Although advanced tools like git and RMarkdown greatly enhance reproducibility, they are only useful if files and folders are organized in such a way that another person (or you 3 weeks/months/years later) can make sense of them. This can be surprisingly difficult and there is no universal solution that will work best for all people or projects. However, there are some tips that will help you arrive at a solution that fits your work style and the needs of your project.
File/Folder naming
Good file/folder naming is perhaps the easiest way to improve the understandably of the digital aspects of your project. Ideally, a file’s name and the names of the folders it is in should be enough information to make a good guess at its contents. Note that this information need not all be in the file’s name, which would lead to unreadably long file names; it should be distributed throughout the names of the folders it is in as well as the file’s name. Below are a couple tips on file naming:
- Name files with a purpose. Never use arbitrary names (e.g.
Document1.Rmd
, asdafsa.Rmd
). If the file is unimportant or temporary, name it something like temp.Rmd
, scratch.Rmd
, or random_gibberish.Rmd
so that you don’t need to open it to know that it is unimportant.

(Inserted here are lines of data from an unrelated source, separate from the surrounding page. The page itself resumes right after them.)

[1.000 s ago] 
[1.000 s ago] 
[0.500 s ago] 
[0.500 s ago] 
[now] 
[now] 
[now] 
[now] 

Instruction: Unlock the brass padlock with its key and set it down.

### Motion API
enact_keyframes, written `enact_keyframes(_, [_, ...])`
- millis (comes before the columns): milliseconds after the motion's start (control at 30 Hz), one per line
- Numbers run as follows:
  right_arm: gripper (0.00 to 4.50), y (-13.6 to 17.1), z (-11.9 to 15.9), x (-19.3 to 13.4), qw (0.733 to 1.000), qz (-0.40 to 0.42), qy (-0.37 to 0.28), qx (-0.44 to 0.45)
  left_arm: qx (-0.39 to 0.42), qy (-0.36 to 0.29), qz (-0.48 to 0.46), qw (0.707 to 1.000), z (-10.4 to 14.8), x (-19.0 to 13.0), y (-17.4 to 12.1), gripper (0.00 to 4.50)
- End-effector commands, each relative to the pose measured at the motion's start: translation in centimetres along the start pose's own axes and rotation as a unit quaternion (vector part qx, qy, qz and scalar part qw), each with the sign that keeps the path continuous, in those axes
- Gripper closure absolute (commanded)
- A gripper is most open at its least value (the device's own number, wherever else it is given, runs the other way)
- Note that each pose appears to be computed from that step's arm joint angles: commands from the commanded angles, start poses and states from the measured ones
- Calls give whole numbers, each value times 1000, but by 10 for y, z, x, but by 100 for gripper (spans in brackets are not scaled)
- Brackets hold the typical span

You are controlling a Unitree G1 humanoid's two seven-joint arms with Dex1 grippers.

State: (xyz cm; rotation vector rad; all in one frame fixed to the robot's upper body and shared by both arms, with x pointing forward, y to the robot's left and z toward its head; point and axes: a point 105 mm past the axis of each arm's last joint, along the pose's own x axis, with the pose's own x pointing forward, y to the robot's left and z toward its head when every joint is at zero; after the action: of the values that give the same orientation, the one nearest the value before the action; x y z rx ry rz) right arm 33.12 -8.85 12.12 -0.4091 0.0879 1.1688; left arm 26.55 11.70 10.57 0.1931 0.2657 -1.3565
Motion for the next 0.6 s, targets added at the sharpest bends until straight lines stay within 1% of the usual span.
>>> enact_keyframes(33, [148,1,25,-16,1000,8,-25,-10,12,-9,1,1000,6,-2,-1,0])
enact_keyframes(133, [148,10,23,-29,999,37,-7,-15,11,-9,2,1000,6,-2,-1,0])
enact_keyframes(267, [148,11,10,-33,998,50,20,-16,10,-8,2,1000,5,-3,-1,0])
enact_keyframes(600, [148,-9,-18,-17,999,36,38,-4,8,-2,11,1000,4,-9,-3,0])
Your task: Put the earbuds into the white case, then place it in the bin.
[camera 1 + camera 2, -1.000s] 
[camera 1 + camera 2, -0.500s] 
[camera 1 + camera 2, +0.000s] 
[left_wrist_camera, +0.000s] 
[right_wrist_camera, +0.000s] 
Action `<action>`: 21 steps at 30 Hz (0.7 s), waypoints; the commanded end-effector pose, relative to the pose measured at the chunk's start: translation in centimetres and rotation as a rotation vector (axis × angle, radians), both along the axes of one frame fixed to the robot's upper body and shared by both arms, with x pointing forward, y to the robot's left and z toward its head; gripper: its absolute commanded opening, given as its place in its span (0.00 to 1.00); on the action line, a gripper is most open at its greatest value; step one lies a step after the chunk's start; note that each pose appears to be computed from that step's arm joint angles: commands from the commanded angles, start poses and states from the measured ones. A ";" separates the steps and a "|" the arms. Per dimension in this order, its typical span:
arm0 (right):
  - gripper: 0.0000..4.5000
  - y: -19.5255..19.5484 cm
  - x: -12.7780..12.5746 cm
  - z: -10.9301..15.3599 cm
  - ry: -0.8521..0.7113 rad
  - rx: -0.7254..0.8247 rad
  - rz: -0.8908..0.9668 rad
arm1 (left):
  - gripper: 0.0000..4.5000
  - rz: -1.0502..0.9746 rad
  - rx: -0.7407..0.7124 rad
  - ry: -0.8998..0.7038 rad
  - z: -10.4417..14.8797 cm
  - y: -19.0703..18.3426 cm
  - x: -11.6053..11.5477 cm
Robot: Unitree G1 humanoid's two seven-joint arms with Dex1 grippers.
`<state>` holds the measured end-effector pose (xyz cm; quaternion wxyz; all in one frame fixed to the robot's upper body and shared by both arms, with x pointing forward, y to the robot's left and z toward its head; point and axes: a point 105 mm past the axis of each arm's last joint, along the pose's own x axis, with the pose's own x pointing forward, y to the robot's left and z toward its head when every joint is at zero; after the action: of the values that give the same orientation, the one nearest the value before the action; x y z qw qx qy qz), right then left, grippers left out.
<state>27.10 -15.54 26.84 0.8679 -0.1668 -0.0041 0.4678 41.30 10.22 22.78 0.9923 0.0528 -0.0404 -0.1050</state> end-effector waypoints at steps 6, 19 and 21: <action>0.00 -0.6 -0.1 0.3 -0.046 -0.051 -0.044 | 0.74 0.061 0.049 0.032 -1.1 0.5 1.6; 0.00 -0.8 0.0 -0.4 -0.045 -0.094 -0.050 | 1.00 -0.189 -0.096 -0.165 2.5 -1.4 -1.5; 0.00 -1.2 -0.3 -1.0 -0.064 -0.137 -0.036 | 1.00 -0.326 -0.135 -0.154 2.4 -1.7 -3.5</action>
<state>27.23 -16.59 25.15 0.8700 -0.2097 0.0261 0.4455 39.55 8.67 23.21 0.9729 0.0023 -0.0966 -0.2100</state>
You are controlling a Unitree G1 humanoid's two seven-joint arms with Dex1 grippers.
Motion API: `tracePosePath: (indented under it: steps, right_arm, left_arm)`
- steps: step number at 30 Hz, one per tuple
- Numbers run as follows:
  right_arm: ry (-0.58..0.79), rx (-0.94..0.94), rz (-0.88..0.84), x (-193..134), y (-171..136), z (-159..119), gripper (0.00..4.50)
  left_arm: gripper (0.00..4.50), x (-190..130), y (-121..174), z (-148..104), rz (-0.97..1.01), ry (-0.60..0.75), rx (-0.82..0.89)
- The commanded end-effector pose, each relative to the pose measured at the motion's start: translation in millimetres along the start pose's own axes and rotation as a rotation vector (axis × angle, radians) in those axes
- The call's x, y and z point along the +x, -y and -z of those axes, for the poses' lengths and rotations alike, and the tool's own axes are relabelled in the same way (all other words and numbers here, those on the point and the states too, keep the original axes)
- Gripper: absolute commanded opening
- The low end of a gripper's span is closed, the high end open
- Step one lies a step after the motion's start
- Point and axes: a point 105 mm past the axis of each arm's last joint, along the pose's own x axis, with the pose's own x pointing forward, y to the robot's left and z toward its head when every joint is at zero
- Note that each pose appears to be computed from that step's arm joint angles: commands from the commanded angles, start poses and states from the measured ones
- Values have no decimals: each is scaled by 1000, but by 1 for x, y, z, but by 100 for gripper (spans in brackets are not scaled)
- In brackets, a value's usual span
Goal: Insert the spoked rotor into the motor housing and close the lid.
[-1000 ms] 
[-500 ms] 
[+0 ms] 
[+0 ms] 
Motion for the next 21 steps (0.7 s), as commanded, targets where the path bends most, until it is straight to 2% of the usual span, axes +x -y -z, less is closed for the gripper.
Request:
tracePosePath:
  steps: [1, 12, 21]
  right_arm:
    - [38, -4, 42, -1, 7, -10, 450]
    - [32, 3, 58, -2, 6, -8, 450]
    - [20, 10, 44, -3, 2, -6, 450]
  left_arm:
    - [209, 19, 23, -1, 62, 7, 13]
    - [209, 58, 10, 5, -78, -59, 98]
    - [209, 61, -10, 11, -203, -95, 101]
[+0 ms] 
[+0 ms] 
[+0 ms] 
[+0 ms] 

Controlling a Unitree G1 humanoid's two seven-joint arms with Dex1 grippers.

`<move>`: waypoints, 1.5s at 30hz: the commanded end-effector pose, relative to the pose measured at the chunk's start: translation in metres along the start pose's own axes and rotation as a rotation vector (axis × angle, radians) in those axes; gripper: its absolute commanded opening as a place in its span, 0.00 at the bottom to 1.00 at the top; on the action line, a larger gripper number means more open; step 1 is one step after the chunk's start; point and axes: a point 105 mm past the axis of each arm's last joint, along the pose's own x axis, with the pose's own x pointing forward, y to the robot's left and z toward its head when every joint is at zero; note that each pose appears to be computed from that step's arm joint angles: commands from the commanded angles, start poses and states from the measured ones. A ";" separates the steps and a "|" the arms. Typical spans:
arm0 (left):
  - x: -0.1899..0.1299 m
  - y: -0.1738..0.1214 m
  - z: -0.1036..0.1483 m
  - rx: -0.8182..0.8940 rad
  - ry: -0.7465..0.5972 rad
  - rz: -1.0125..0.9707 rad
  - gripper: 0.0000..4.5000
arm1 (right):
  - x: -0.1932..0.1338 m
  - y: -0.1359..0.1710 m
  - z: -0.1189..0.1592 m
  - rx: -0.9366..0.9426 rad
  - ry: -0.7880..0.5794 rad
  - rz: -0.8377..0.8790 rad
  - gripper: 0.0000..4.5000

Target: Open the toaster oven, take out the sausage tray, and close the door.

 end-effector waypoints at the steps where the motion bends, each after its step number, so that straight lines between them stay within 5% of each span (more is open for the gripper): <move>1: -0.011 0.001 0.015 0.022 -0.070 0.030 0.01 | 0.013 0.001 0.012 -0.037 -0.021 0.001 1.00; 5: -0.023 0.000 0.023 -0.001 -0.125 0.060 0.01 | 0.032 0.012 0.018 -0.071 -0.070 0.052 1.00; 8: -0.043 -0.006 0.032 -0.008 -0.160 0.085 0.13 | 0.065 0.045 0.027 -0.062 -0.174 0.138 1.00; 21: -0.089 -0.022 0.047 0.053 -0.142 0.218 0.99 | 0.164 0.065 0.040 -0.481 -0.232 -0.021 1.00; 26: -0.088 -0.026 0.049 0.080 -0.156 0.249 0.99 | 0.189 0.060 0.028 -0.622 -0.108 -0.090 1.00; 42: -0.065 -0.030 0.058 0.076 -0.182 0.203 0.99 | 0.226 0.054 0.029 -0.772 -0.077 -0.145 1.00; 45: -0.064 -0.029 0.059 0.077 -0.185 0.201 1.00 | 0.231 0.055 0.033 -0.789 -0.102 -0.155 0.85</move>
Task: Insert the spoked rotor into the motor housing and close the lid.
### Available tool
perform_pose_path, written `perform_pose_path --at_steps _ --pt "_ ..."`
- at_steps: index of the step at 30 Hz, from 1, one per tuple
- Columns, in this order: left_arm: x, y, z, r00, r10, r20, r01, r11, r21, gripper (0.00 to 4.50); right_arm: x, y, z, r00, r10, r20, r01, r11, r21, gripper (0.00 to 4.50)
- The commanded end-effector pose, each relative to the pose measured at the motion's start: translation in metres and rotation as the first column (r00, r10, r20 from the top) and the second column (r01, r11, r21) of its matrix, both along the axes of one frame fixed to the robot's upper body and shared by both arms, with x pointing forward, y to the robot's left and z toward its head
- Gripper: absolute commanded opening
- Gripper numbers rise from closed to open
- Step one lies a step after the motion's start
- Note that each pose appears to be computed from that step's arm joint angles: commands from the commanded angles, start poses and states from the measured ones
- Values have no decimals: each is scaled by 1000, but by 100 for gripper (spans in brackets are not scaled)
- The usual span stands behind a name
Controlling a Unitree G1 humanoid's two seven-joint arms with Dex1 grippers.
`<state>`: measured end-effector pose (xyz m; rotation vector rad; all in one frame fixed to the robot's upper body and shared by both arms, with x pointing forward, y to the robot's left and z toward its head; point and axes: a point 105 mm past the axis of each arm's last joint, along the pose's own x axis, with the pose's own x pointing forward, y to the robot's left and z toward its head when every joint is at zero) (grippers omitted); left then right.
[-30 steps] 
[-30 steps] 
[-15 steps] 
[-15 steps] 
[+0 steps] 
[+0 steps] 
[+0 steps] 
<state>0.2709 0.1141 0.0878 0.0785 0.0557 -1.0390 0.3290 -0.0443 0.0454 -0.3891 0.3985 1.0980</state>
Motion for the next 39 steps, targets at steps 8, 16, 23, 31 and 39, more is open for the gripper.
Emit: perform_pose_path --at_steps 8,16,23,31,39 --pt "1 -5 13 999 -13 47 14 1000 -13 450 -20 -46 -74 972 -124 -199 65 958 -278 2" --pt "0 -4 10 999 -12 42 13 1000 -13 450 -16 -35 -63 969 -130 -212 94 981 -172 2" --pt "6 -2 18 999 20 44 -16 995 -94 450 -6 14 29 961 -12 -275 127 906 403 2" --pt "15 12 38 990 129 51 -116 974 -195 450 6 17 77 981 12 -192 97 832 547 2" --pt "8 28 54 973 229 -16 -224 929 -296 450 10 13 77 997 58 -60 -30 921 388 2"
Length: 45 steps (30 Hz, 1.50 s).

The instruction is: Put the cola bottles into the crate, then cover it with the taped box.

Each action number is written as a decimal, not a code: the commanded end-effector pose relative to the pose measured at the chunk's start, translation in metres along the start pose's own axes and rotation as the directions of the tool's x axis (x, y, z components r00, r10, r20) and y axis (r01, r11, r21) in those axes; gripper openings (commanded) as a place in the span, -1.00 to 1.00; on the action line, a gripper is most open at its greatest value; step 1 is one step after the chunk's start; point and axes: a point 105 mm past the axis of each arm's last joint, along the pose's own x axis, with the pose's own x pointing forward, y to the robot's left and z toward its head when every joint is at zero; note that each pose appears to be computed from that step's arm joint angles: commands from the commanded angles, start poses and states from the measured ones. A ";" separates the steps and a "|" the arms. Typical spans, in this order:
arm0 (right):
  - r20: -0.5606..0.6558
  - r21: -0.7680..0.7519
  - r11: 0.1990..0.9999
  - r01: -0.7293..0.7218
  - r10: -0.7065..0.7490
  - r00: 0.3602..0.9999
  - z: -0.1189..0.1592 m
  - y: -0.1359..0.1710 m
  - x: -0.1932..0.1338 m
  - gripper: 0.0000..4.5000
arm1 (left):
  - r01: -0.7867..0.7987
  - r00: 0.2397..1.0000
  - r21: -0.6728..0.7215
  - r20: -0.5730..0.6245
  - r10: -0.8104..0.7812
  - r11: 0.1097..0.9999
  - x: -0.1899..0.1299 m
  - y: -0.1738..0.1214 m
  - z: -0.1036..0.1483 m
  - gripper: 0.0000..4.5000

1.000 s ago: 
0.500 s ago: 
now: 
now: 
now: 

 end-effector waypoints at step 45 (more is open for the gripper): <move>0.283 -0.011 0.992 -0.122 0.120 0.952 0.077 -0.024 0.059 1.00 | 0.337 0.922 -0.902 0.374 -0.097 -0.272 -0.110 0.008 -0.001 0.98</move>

- Only use letters, numbers, underscores, and dashes in file names. Use underscores instead of spaces; file names with spaces are irritating to manipulate on the command line and are not well handled by UNIX-based operating systems.
- One or more dashes make good delimiters if a file’s name has multiple distinct components (e.g.
chapter_1--what_i_did_today.Rmd
).
- Avoid mixing upper and lower case letters. Most operating systems are case-sensitive, so
file.Rmd
and File.Rmd
would be considered different files yet they might be easily confused by people. If you use uppercase, use it for the whole file name (e.g. README.txt
).
- Use YYYY-MM-DD for dates If a file/folder pertains to a specific date, prefix the date in the YYYY-MM-DD format (e.g. “2016-03-23–wheat_audpc.Rmd”). Using YYYY-MM-DD instead of something like YYYY-DD-MM means that files are sorted by date correctly by default. Also, YYYY-MM-DD is the ISO standard format for dates.
- Order your analyses If multiple files/folders have a logical order, prefix them with numbers, padding with leading zeros when needed (e.g.
002--DNA_extraction.Rmd
). The leading zeros make them ordered correctly by default.
- Use the correct extension All files you create are, in essence, text files, but they don’t all have to be labeled
.txt
.
- If a text file has a table of comma-separated values, use
.csv
instead of .txt
; if it is tab-separated, used .tsv
.
- If a text file contains markdown, use
.md
.
Folder structure
How to best construct a logical hierarchy of folders is less well defined than naming conventions since it will vary widely with project type and personal preference. Spend some time thinking about a system that will work for you and stick to it, at least within a single project.
- Use sub-folders. Don’t hesitate to use sub-folders to group similar files. A deep hierarchy with simple file names is better than a shallow hierarchy with long names.
- Keep things minimal. Avoid large numbers of unrelated files/folders in a single folder. It should be easy to scan over file names to get a sense of what is in a folder.
- Use README files. Add a “README.md” file to folders explaining their purpose and contents, especially if there are many files or files with un-intuitive names.
- Use a project-specific folder. Avoid using default, operating-system-specific directories like “My Documents” since these often get cluttered by program-generated files and have properties that are not supported by other operating systems. Instead, make a single directory that contains all of your files, not including programs and operating system components. This makes it easy to backup your files and transfer them to other computers.
Working habits
Good organization takes time and work to create and maintain, but developing good habits can make the task less daunting and can make you more efficient in the long term.
- Be consistent. Maintain a consistent organization style on all of the computers and projects you work on.
- Keep temporary files seperate. Have a temporary folder for files that you might not keep or have not decided where to put yet. However, this must be kept clean to be useful.
- Use shortcuts. Use shortcuts/links to access commonly used files/folders, especially if your project calls for a deep folder hierarchy.
- Back up early, Back up often. Make routine backups stored in three different ways (e.g. An external hard drive stored at home, an online backup service, and code and text on GitHub).